• _Instructions for the task_:
Every line of the material below in which "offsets" shows up is to be located and copied.

:: Data provided ::

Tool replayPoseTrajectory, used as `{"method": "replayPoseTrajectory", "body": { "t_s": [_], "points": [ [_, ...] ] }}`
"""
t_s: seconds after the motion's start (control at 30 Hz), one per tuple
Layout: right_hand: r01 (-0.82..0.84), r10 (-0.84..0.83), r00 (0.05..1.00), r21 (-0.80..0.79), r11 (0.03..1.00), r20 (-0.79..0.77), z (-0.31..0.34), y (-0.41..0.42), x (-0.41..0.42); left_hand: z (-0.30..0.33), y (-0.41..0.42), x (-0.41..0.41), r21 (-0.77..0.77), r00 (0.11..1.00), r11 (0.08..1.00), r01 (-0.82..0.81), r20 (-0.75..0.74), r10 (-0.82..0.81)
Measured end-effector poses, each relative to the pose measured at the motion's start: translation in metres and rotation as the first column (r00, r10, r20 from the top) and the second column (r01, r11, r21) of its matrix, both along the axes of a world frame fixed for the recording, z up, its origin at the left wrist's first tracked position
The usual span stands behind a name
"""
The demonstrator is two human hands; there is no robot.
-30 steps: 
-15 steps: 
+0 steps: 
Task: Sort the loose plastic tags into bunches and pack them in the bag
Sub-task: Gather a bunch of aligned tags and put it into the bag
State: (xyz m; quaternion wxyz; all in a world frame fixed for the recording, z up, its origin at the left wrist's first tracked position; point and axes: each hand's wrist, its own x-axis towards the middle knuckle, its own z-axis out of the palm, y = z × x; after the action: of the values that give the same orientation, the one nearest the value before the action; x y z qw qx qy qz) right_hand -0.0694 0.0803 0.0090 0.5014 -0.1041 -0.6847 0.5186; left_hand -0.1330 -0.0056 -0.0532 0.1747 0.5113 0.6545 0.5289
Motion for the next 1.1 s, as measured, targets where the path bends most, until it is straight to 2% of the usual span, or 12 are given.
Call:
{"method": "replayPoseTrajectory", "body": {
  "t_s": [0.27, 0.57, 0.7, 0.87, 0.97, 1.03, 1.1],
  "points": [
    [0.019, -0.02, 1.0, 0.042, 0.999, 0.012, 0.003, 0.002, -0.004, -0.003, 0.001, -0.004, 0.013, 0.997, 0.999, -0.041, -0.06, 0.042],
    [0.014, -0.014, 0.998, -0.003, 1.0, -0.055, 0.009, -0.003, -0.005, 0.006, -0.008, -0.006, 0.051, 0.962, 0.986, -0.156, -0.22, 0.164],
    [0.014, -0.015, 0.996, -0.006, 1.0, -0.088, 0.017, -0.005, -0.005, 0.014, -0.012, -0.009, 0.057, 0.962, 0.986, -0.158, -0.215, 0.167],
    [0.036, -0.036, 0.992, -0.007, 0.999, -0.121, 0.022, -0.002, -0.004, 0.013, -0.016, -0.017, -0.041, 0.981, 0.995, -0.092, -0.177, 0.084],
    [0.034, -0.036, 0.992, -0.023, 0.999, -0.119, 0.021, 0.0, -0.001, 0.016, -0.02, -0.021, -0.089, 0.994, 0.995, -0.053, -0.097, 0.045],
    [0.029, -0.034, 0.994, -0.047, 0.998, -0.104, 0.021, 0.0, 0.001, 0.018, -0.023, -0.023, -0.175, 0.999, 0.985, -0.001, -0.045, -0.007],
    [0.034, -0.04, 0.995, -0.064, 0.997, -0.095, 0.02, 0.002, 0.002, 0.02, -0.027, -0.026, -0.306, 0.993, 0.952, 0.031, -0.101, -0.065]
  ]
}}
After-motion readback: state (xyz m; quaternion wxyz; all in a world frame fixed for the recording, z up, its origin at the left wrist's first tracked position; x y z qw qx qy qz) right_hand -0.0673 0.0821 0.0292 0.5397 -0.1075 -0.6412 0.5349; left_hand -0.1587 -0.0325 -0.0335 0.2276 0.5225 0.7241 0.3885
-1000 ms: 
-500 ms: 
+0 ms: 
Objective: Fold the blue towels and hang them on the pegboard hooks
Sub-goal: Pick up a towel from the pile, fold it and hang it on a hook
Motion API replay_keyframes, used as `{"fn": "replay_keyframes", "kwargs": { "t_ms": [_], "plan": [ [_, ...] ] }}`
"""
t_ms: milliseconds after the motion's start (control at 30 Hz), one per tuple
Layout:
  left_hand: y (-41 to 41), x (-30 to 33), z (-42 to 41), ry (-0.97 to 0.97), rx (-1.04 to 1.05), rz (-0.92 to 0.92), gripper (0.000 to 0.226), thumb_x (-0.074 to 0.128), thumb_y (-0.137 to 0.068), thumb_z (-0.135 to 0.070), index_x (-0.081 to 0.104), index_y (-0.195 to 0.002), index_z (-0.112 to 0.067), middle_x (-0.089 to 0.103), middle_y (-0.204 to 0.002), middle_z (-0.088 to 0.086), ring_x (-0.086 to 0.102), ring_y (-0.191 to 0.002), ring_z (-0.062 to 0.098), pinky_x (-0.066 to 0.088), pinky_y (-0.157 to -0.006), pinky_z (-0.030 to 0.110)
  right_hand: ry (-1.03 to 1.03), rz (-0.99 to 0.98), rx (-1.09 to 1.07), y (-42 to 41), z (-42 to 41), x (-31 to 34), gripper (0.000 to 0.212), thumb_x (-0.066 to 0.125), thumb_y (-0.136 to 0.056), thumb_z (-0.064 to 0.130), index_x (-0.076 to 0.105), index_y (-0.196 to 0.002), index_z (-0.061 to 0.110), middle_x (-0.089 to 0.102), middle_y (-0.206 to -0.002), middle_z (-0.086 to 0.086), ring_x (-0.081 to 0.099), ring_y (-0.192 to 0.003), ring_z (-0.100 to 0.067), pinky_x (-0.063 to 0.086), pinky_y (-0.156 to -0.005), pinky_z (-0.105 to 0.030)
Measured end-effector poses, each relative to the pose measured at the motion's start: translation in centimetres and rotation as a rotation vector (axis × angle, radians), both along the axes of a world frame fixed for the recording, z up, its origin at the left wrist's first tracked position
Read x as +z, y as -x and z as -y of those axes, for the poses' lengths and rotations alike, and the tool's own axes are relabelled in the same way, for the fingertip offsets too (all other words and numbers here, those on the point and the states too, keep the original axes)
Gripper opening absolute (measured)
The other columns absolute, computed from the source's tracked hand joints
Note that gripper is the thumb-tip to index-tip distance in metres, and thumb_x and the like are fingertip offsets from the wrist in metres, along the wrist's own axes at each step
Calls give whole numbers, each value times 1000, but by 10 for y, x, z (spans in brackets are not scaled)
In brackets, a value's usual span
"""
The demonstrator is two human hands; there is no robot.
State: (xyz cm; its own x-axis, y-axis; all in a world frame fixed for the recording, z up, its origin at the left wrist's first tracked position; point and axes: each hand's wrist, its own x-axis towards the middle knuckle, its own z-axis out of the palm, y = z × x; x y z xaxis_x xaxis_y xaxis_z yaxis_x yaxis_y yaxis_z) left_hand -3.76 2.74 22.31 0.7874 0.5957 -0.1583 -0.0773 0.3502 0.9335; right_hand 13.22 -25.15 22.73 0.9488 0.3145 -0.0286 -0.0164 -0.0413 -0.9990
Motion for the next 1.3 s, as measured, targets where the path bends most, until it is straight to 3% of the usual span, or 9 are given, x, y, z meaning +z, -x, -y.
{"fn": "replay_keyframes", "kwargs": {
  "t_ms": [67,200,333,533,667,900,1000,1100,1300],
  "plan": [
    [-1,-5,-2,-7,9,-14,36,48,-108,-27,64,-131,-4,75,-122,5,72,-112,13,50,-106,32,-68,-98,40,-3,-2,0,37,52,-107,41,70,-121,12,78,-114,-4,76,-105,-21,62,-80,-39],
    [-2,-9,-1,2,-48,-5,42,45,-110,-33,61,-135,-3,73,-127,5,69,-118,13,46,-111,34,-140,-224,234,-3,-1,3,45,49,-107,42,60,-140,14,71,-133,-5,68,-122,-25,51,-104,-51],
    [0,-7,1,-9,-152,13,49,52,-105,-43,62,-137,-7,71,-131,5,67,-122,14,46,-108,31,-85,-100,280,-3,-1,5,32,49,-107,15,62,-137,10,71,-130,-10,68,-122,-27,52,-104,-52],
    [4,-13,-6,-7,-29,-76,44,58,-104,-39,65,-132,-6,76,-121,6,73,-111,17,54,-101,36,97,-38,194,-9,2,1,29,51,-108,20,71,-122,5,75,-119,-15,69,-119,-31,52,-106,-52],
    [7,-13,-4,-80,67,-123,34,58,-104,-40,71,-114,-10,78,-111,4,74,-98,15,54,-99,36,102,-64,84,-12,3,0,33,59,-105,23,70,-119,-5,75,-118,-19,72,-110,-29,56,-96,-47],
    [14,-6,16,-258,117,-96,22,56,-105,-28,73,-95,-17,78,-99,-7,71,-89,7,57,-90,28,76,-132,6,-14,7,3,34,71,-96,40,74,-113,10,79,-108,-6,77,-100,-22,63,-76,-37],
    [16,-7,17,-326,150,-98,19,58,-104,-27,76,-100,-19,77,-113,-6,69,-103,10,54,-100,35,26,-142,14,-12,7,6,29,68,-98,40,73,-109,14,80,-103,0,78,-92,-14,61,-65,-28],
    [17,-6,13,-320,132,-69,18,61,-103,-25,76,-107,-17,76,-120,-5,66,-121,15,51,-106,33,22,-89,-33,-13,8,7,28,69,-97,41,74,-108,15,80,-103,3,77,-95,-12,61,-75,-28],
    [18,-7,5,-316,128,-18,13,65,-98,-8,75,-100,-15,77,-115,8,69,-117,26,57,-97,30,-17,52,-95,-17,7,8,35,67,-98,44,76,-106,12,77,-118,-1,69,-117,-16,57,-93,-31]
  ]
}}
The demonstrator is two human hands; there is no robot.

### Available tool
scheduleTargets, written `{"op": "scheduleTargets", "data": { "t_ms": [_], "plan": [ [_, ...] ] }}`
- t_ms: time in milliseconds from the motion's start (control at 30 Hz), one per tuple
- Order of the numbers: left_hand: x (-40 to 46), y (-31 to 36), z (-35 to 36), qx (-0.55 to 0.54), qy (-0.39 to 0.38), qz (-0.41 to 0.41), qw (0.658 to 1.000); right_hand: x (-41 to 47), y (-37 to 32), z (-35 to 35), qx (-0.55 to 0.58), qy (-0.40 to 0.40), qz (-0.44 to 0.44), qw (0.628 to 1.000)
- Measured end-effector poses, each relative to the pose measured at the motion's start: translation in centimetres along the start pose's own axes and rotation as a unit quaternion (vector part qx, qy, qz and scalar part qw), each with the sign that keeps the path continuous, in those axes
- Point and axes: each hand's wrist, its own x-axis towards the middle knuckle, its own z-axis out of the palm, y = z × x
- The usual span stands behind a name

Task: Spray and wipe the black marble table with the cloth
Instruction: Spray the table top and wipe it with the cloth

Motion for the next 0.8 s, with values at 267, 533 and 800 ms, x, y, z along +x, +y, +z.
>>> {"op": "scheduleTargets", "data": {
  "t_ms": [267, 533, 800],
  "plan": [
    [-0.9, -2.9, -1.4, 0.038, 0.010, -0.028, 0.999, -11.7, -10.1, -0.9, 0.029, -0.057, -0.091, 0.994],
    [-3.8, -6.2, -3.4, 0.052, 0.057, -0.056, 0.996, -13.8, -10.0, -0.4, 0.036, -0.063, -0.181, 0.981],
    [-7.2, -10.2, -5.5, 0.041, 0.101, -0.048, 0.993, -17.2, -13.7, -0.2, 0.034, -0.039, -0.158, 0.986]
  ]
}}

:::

• _Your response_:
Read x as +z, y as -x and z as -y of those axes, for the poses' lengths and rotations alike, and the tool's own axes are relabelled in the same way, for the fingertip offsets too (all other words and numbers here, those on the point and the states too, keep the original axes)
Note that gripper is the thumb-tip to index-tip distance in metres, and thumb_x and the like are fingertip offsets from the wrist in metres, along the wrist's own axes at each step

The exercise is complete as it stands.